Boise River flows set to increase
For Release: March 19, 2018
The U.S. Army Corps of Engineers and the Bureau of Reclamation are increasing flows through town from approximately 240 to 1,750 cubic-feet-per-second, beginning March 21, 2018. The flow through town will be increased 500 cubic-feet-per-second each day over three days starting on March 21, 2018, and ending on March 23, 2018. This increase in flows is due the current snowpack in the basin as well as good reservoir carryover from the 2017 season. These releases will help reduce the risk of flooding later in the spring, which can happen with rapidly melting snow and seasonal precipitation.
Currently, the Boise River reservoirs are at approximately 82 percent of capacity. Additional flow increases are possible in the coming weeks, depending on weather conditions. A full supply of irrigation water is anticipated this summer.
Officials are advising the public to be aware of the danger associated with increased Boise River flows. The water is deep, cold, and fast, so extreme caution should be used near the river banks.

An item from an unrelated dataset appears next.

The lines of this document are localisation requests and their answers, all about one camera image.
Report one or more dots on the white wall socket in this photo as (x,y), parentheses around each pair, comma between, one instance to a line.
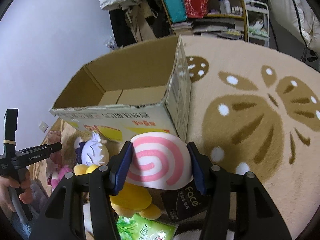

For real-time Boise River flows at Reclamation facilities in the Pacific Northwest Region, visit http://www.usbr.gov/pn/hydromet/rtindex/boise.html.
The Corps of Engineers and the Bureau of Reclamation operate three dams on the Boise River as a system to manage flood control and irrigation storage needs — Lucky Peak Dam, Arrowrock Dam and Anderson Ranch Dam. Storage capacity provided by Reclamation’s Arrowrock and Anderson Ranch dams, and the Corps’ Lucky Peak Dam, combined with well-planned water releases, help manage Boise River flows through the City of Boise.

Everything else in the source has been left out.